In the 1920 census of Wilson, Wilson County: on Woodard Street, widow Etta Reavis, 45, tobacco factory worker; children Louise, 18, and James, 6; brother-in-law Fred Reavis, 26, carpenter; his wife Cornelia, 19, and son Ralph, 4. Louise and Cornelia worked as tobacco factory laborers.

On 4 October 1923, Levi H. Peacock Jr., 22, of Wilson, son of Levi and Hannah Peacock, married Elouise Reavis, 20, of Wilson, daughter of Joseph and Etta Reavis, on 4 October 1922 in Wilson. W.A. Mitchner applied for the license, and Presbyterian minister A.H. George performed the ceremony in the presence of John D. Henry, Henrietta Foster and John H. Parris.

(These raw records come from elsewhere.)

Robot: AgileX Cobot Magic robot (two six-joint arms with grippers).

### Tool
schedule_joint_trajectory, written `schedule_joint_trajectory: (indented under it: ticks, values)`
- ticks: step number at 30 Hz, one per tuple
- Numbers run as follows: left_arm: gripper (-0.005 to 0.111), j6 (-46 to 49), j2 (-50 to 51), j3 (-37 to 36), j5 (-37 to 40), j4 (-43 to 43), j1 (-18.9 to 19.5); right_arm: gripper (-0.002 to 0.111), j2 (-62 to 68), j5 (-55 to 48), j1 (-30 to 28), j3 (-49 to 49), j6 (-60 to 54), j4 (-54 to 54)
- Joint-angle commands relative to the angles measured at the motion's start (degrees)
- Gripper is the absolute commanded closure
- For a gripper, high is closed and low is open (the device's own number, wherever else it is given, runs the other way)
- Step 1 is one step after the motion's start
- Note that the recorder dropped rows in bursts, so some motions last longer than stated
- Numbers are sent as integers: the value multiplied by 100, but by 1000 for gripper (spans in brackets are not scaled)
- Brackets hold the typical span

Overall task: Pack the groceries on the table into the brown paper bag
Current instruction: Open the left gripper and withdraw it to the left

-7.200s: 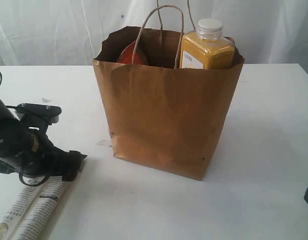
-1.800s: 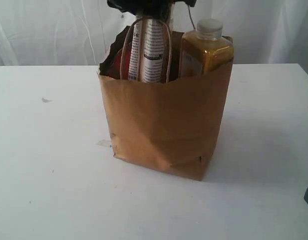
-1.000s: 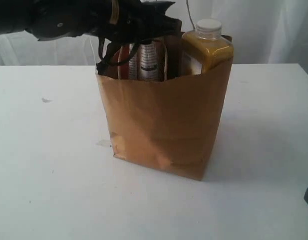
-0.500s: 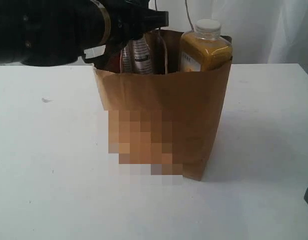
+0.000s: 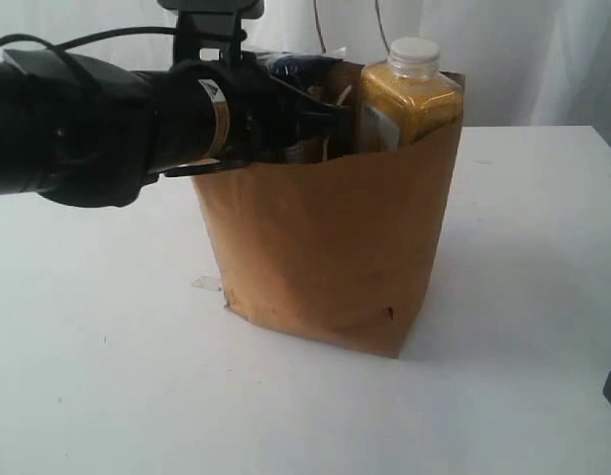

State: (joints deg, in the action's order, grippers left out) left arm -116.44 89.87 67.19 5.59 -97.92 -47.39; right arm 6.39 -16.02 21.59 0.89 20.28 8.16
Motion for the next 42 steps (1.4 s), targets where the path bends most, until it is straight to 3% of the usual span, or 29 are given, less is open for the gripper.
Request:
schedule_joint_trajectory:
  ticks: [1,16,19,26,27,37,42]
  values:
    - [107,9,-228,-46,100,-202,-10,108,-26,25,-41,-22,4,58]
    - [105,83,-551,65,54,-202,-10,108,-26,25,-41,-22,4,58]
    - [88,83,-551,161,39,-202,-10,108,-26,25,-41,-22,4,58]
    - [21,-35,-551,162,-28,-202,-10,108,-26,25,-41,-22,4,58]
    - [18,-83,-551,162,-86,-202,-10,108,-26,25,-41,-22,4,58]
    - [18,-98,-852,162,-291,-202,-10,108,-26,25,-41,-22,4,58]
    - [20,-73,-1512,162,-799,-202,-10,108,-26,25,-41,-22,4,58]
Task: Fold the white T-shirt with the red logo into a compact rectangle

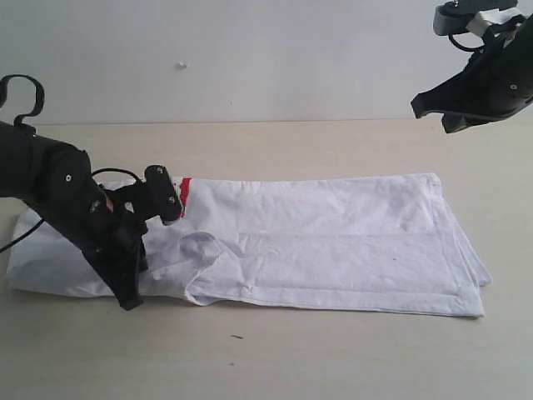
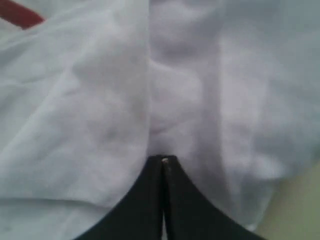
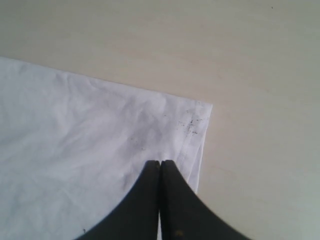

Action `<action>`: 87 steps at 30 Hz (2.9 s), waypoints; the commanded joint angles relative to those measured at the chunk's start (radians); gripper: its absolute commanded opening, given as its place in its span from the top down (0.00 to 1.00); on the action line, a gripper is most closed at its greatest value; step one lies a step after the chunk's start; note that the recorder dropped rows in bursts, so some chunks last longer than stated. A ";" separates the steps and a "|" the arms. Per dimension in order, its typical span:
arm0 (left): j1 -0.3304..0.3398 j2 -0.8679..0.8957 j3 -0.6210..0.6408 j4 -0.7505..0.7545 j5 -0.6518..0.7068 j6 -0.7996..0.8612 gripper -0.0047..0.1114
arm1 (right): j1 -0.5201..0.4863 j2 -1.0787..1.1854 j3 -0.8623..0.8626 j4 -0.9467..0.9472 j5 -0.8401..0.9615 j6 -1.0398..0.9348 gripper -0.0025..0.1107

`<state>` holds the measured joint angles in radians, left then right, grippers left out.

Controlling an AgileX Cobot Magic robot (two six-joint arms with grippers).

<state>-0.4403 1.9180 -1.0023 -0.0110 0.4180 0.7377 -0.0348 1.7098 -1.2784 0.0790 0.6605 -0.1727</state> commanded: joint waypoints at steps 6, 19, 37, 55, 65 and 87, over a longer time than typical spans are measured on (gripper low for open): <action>0.011 -0.003 -0.102 0.023 -0.131 -0.044 0.96 | 0.000 -0.009 0.005 -0.001 -0.022 -0.009 0.98; 0.102 -0.006 -0.102 0.023 -0.314 -0.171 0.96 | 0.000 -0.009 0.005 -0.001 -0.030 -0.009 0.98; 0.082 -0.018 -0.102 -0.079 0.138 -0.188 0.96 | 0.000 -0.009 0.005 0.014 0.019 -0.009 0.98; 0.081 0.063 -0.102 0.018 0.157 -0.193 0.96 | 0.000 0.100 0.005 0.029 0.050 -0.033 0.98; 0.083 -0.112 -0.102 -0.008 0.076 -0.249 0.96 | 0.000 0.264 0.005 0.078 0.106 -0.106 0.98; 0.121 -0.073 -0.068 0.000 0.065 -0.317 0.96 | 0.000 0.418 -0.089 0.030 0.270 -0.088 0.98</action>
<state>-0.3368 1.8721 -1.0745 -0.0078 0.5281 0.4829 -0.0348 2.1087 -1.3288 0.0733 0.8476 -0.2601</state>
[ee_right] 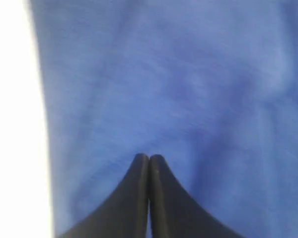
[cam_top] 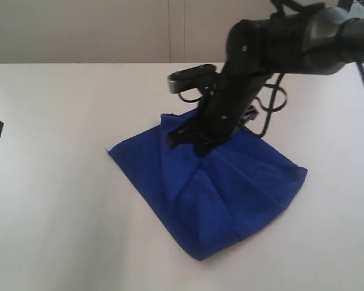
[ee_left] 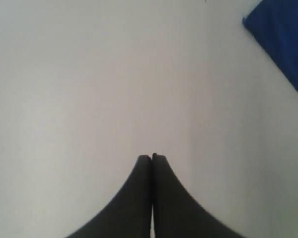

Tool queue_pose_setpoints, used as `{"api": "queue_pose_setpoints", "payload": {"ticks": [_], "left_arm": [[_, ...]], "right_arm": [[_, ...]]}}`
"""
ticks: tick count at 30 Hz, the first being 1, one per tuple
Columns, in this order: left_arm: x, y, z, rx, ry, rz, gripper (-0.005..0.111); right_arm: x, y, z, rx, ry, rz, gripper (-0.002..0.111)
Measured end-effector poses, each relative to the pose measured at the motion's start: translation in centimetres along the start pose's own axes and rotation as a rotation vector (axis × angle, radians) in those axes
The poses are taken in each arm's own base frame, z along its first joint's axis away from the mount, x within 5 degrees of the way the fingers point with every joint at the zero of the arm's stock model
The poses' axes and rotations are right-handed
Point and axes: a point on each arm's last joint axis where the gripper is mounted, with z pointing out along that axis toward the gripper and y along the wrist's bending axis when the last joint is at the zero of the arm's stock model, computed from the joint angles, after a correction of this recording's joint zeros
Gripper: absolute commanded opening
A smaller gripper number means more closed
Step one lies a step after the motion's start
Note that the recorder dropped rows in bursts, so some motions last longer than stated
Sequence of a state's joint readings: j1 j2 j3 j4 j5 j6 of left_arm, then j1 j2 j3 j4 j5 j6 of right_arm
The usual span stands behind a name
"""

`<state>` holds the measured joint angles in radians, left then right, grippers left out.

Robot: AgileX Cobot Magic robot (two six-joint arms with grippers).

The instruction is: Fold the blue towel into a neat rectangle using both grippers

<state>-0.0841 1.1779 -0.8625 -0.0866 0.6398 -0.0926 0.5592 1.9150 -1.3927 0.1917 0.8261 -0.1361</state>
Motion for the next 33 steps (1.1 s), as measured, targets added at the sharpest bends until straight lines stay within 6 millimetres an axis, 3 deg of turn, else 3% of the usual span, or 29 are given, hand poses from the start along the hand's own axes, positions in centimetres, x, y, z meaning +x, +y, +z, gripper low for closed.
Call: {"api": "queue_pose_setpoints", "payload": {"ticks": [4, 6, 11, 23, 33], "left_arm": [[0.0, 0.0, 0.0, 0.0, 0.0, 0.0, 0.0], [0.0, 0.0, 0.0, 0.0, 0.0, 0.0, 0.0], [0.0, 0.0, 0.0, 0.0, 0.0, 0.0, 0.0], [0.0, 0.0, 0.0, 0.0, 0.0, 0.0, 0.0], [0.0, 0.0, 0.0, 0.0, 0.0, 0.0, 0.0]], "right_arm": [[-1.4, 5.4, 2.1, -0.061, -0.032, -0.113, 0.0], [-1.7, 6.4, 3.5, -0.069, -0.02, -0.133, 0.0], [-1.1, 6.2, 6.5, -0.06, 0.058, -0.135, 0.0], [-0.8, 6.2, 8.4, -0.058, 0.078, -0.133, 0.0], [-2.0, 6.1, 9.2, -0.048, -0.046, -0.033, 0.0]]}}
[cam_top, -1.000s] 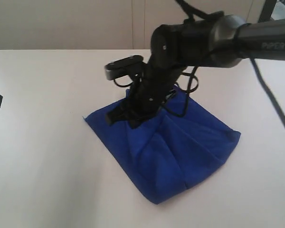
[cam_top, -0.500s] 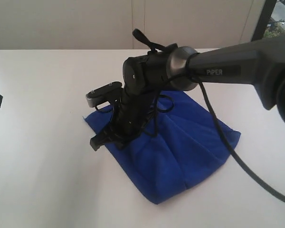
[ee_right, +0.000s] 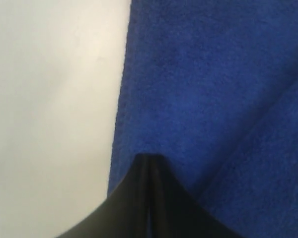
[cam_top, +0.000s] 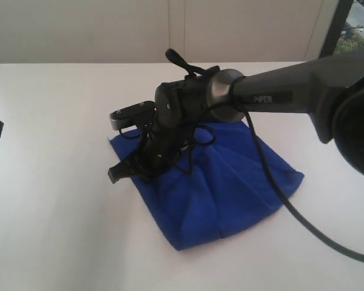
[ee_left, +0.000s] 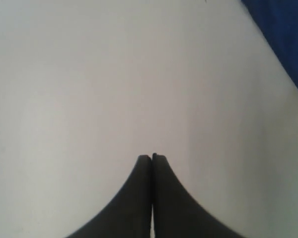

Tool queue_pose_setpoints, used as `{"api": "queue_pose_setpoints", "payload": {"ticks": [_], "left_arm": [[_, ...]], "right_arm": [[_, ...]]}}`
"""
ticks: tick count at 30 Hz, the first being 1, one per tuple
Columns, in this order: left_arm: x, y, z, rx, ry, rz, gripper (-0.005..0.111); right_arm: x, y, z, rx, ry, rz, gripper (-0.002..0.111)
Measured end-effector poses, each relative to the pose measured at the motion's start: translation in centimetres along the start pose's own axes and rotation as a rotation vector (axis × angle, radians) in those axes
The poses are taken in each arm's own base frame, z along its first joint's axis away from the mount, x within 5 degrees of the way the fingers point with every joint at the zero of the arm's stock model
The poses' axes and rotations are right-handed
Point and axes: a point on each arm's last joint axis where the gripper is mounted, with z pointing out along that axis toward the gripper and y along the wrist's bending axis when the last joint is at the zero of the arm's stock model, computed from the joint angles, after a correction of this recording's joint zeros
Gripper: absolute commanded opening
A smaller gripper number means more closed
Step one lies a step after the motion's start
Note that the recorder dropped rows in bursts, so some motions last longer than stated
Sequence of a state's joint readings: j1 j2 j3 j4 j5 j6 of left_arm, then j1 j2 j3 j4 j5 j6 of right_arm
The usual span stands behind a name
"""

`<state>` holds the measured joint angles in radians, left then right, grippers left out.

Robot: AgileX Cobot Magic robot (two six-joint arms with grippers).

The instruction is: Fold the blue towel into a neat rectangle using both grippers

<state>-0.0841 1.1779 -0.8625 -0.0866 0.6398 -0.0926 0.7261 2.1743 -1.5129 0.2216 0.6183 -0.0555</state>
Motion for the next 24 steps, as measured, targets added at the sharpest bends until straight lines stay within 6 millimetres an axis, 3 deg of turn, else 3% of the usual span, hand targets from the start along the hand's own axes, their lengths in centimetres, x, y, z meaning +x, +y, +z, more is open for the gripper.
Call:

In the 1930 census of Wilson, Wilson County: at 204 Vick Street, hotel bellboy Levi Peacock, 30; wife Elouise, 28, a public school teacher; children Jewel D., 4, and Thomas L., 14; and mother-in-law Etta Reaves, 50, post office maid. [This entry contains serious errors. Jual D. Peacock was a daughter, rather than son, of Levi and Eloise Peacock, and Thomas was in fact just over a year old in 1930.]

Elouise R. Peacock died 15 June 1951 in Wilson. Per her death certificate, she was born 4 July 1906 in Wilson to Etta Fain; was a public school teacher; was married; and resided at 414 North Reid Street. Informant was Jeuetta Anderson.